Jusqu’au 20 avril, l’Institut du monde arabe, à Paris, met à l’honneur « La Méditerranée des Phéniciens ». Spécialiste incontesté de Carthage, Mhamed Hassine Fantar revient sur l’odyssée et le rayonnement de ce peuple méconnu.

Publié le 21 janvier 2008 Lecture : 7 minutes.

Ils étaient les Vénitiens de l’Antiquité. Audacieux peuple de marchands et de navigateurs originaires du Liban actuel, les Phéniciens ont établi les comptoirs le long des côtes de la Méditerranée, et ont fondé Carthage (Qart Hadash, « la ville nouvelle »), en 814 avant notre ère. C’est un des leurs, dont la postérité n’a pas retenu le nom, qui a réalisé pour le compte du pharaon Nechao II la première circumnavigation de l’Afrique, au VIIe siècle av. J.-C. Une prouesse stupéfiante. L’expédition, partie des rives de la mer Rouge, a mis trois ans pour longer les côtes orientales du continent, doubler le cap qui ne s’appelait pas encore de Bonne-Espérance, remonter par l’actuel golfe de Guinée et regagner l’Égypte en empruntant un détroit qui allait devenir celui de Gibraltar.
Ce peuple et sa culture restent mal connus. L’Institut du monde arabe, à Paris, leur consacre une grande exposition. Intitulée « La Méditerranée des Phéniciens, de Tyr à Carthage », elle a ouvert ses portes le 6 novembre 2007, et doit durer jusqu’au 20 avril 2008. 470 pièces exceptionnelles, dont des chefs-d’uvre de la statuaire empruntés au Louvre et aux musées de Berlin, Londres, New York et, bien sûr, Carthage et Beyrouth, ainsi que des objets mobiliers d’un grand raffinement et des tablettes en argile aident à saisir la profonde originalité de ce peuple de passeurs de langues et de cultures, qui ont transporté l’héritage assyro-babylonien d’un bout à l’autre de la Méditerranée.
Spécialiste incontesté de Carthage, l’archéologue et historien tunisien Mhamed Hassine Fantar, 71 ans, est l’auteur d’une somme de travaux sur les mondes phénicien et punique.
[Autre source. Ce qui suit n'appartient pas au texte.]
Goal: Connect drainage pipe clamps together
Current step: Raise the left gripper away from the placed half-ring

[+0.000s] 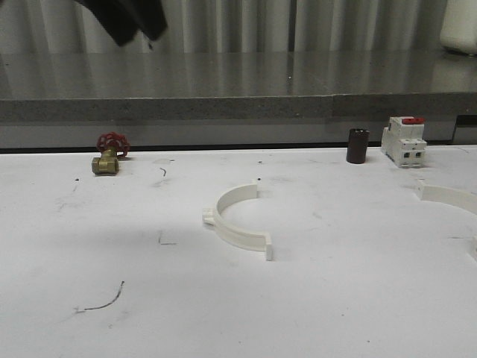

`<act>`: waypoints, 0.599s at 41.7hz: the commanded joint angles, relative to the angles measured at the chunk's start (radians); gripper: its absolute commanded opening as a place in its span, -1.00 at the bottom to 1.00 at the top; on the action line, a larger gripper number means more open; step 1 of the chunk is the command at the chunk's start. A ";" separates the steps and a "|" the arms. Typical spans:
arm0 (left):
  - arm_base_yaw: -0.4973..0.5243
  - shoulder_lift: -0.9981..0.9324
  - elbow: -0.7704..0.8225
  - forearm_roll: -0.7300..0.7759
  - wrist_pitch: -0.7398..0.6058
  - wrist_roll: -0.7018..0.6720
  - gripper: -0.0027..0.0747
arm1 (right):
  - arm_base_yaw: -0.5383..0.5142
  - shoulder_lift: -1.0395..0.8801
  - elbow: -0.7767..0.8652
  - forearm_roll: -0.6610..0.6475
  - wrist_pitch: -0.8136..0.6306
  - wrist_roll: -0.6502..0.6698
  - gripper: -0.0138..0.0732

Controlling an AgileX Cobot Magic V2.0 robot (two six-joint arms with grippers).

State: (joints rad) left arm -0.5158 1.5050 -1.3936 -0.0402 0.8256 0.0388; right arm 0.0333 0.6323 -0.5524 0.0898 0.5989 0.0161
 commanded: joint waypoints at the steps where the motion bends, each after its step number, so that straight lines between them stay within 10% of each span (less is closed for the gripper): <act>1: 0.015 -0.159 0.059 -0.012 -0.029 0.069 -0.36 | -0.005 0.007 -0.033 -0.006 -0.066 -0.009 0.21; 25: 0.017 -0.814 0.674 -0.014 -0.091 0.074 -0.36 | -0.005 0.007 -0.033 0.003 -0.067 -0.009 0.21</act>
State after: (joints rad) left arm -0.5015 0.7489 -0.7483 -0.0418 0.8023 0.1112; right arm 0.0333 0.6323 -0.5524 0.0898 0.5989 0.0161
Directeur du Centre d’études phéniciennes, puniques et des antiquités libyques à l’Institut du patrimoine de Tunis, c’est un farouche détracteur des thèses, popularisées par les Romains et reprises par Flaubert, dans Salammbô, qui présentent les Carthaginois comme un peuple cruel et répugnant, adepte des sacrifices d’enfants. Il revient sur les grandes dates, le rayonnement et l’influence de cette civilisation qui a inventé l’alphabet, révolutionné la navigation, et légué à l’humanité de grandes figures de la mythologie.

Jeune Afrique : Qui sont les Phéniciens, que sait-on de leurs origines ?
Mhamed Hassine Fantar : Eux-mêmes ne se définissaient pas comme Phéniciens mais comme Cananéens. Ce sont des Sémites, les habitants autochtones des zones côtières de Syrie, du Liban et de Palestine. Le nom de Phéniciens vient des Grecs. Il renvoie à la couleur rouge caractéristique de la pourpre, fabriquée et commercialisée par les marchands de Tyr. Aux Phéniciens, les Grecs ont énormément emprunté : l’alphabet, le modèle de la cité-État et même des mythes fondateurs.
Vers 1200 avant J.-C., les royaumes phéniciens ont été envahis par les peuples venus de la mer. Ce fut un prodigieux bouleversement sociopolitique : Byblos et Tyr ont été incendiés, et certaines cités détruites. Le « génie » des Cananéens a consisté à « absorber » les apports des Peuples de la Mer et à les bonifier. Pour marquer la césure entre avant et après cette invasion, les historiens ont pris l’habitude de parler de Cananéens pour désigner la période antérieure à 1200 av. J.-C., et de Phéniciens après.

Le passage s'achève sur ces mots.